I graduated in 1998 from Time Based, a dynamic, experimental department within Fine Arts, at what was then University of Wales Institute, Cardiff. To this day, I continue to work with ephemeral and experimental media – including performance, installation and sculpture, biotechnical practices and writing – often in relation to speculation around the body and how that intersects with the social, private and intimate. My practice has meandered across live art, dance and visual art contexts, and interfaces of art, science and technology, sometimes in recognised art venues, other times in non-art spaces, where site itself becomes a generative dimension of the process. The monograph, Kira O’Reilly: Untitled (Bodies), edited by Harriet Curtis and Martin Hargreaves, provides an expansive visual and discursive retrospective of my work from 1998 to 2017.
In 1986, when I was a 19-year-old young adult, I left Ireland for the UK. From the late ‘90s, my artistic practice benefited from flourishing contexts for live art, both in the UK and Europe. The Live Art Development Agency in London, and its former creative director Lois Keidan in particular, was a vital force in highlighting how marginal art forms might receive support, be curated, and most importantly, be experienced by viewers.

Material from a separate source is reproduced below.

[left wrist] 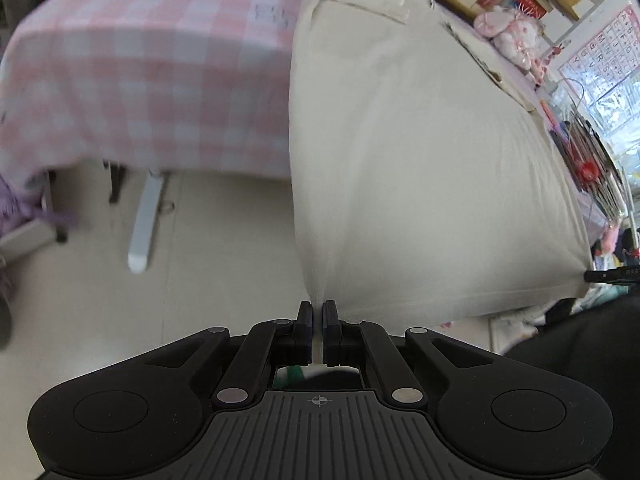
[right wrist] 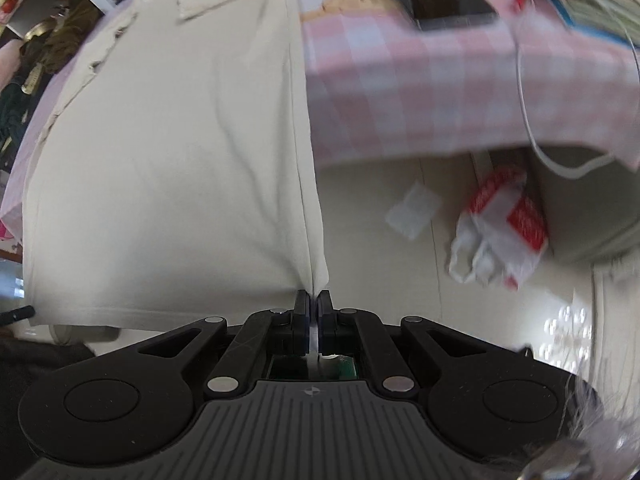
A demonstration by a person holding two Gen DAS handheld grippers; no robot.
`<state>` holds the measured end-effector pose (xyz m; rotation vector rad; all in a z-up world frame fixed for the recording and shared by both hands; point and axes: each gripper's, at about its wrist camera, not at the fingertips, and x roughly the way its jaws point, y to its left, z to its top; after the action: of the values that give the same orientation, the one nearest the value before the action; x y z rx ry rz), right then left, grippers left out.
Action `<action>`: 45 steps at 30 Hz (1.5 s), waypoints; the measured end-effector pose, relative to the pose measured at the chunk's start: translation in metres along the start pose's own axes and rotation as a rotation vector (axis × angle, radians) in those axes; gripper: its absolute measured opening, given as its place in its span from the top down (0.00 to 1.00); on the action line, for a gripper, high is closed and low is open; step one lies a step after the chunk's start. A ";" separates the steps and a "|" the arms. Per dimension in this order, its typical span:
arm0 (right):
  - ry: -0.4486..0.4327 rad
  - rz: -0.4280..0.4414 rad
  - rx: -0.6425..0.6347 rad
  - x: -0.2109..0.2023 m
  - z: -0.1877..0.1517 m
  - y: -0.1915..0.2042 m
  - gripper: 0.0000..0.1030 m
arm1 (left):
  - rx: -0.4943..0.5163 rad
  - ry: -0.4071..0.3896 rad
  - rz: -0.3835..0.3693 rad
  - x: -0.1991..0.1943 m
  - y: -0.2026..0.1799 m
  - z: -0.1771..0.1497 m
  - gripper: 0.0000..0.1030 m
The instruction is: Fold clothes
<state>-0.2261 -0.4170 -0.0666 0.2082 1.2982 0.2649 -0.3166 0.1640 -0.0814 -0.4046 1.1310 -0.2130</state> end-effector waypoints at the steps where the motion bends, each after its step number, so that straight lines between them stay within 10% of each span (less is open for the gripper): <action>1: 0.012 0.002 0.001 0.000 -0.002 0.002 0.97 | -0.013 -0.012 -0.013 -0.003 0.001 0.002 0.97; 6: -0.026 0.107 0.030 -0.023 0.014 0.015 0.97 | -0.115 -0.177 -0.109 -0.028 0.012 0.037 0.99; 14: -0.501 0.380 0.343 -0.065 0.082 0.022 0.97 | -0.257 -0.567 -0.330 -0.047 0.028 0.126 0.99; 20: -0.639 0.400 0.479 -0.052 0.131 0.026 0.97 | -0.295 -0.635 -0.349 -0.034 0.027 0.190 0.99; 31: -0.636 0.478 0.541 -0.022 0.224 0.010 0.97 | -0.447 -0.650 -0.334 -0.009 0.024 0.269 0.99; 36: -0.568 0.507 0.552 0.008 0.293 -0.003 0.97 | -0.475 -0.637 -0.266 0.017 0.015 0.333 0.99; 40: -0.623 0.450 0.614 0.044 0.353 -0.027 0.99 | -0.552 -0.615 -0.022 0.060 0.021 0.388 0.94; 42: -0.561 0.281 0.647 0.069 0.377 -0.036 0.93 | -0.610 -0.510 0.222 0.091 0.028 0.405 0.79; 45: -0.431 0.061 0.516 0.092 0.400 -0.029 0.90 | -0.574 -0.374 0.259 0.114 0.032 0.405 0.75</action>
<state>0.1851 -0.4171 -0.0570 0.7050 0.9101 -0.0701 0.0978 0.2349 -0.0425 -0.7627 0.8474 0.4132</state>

With the impact of austerity politics, surviving the harsh economic climate of London became impossible. I moved to Helsinki in 2016 for a short-term teaching contract at University of the Arts. Working in Finland was a complete contrast, with an opportunity to run a pilot for an MA programme in ecology and contemporary performance.
I found a community with Helsinki-based Bioart Society, who produce projects in “art and natural sciences with an emphasis on biology, ecology and life sciences”. My introduction to the society was in 2013 when I participated in ‘Field_Notes’, a week-long art and science field laboratory in which five groups work in the sub-Arctic environment of Sápmi (Sámi traditional lands in northern Finland) to develop, test and evaluate specific interdisciplinary approaches to a theme. I have since made several projects with the Bioart Society, and co-edited its decade-marking publication, Art As We Don’t Know It (Alto University, 2020), that surveys art and science practice and it’s evolving futures.

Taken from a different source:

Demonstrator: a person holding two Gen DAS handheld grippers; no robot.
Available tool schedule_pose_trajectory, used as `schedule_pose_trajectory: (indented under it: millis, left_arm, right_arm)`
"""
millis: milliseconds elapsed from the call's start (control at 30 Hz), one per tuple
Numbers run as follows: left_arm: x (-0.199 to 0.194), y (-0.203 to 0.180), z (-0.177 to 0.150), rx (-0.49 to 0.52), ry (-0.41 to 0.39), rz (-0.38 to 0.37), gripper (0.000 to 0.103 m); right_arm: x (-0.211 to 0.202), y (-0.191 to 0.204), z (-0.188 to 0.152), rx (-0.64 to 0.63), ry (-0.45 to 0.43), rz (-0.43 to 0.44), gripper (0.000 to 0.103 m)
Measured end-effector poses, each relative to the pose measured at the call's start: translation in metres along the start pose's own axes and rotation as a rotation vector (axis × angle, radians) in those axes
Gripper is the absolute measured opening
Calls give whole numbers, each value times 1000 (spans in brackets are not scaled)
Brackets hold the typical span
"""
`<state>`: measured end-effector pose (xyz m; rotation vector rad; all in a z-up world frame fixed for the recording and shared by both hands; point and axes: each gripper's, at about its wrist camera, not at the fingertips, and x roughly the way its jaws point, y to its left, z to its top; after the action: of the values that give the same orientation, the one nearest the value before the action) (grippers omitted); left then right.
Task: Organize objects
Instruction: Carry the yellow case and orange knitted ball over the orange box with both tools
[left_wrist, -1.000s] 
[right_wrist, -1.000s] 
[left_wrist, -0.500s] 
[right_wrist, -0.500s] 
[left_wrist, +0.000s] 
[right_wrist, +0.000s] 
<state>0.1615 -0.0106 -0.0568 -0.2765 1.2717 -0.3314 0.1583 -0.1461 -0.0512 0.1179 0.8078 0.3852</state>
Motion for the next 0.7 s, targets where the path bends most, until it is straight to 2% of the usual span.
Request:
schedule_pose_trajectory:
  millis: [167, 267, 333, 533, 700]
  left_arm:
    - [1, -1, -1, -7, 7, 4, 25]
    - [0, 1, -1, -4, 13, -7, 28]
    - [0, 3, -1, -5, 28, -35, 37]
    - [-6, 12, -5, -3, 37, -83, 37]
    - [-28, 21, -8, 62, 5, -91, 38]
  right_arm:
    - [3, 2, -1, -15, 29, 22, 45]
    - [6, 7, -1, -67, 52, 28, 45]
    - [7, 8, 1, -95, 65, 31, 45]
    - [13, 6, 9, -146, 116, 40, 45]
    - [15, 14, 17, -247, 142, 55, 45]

I have been immensely fortunate to receive support from The Finnish Cultural Foundation, Taike. I am also an alumnus of Saari, a generously resourced two-month residency opportunity in rural south west Finland, funded by Kone Foundation, a significant funder of arts and research.
The biggest challenge I experience is getting my work shown here in Finland, where curatorial relations are not particularly developed. It is widely recognised that artists who are not Finnish and who have not emerged via the Finnish arts education system are explicitly disadvantaged. There is also enormous and proactive will for this to change.
Whilst I do not have a defined professional profile and presence in Ireland, I find myself increasingly hopeful this will change. As my parents age, I return to Ireland more frequently. Visits to North Kerry, where my artistic journey began, never fail to inspire creative projects. I have several works I wish to develop, pending interest and funding, including a work in my family home in Listowel.
In August I will present work at Live Art Ireland’s Convergence Festival in County Tipperary. I will also give a workshop in the Burren at the invitation of Áine Phillips, performance artist and head of sculpture at Burren College of Art. Áine did the enormously hard work of editing the ground breaking publication, Performance Art in Ireland: A History (Intellect Books, 2015), which I was grateful to be included in. She has been tremendously generous in offering advice on how to bring my work to Ireland, as have Dublin-based artist Karen Donnellan and Helsinki-based Irish artist Suzanne Mooney.
Kira O’Reilly is an Irish artist currently based in Helsinki.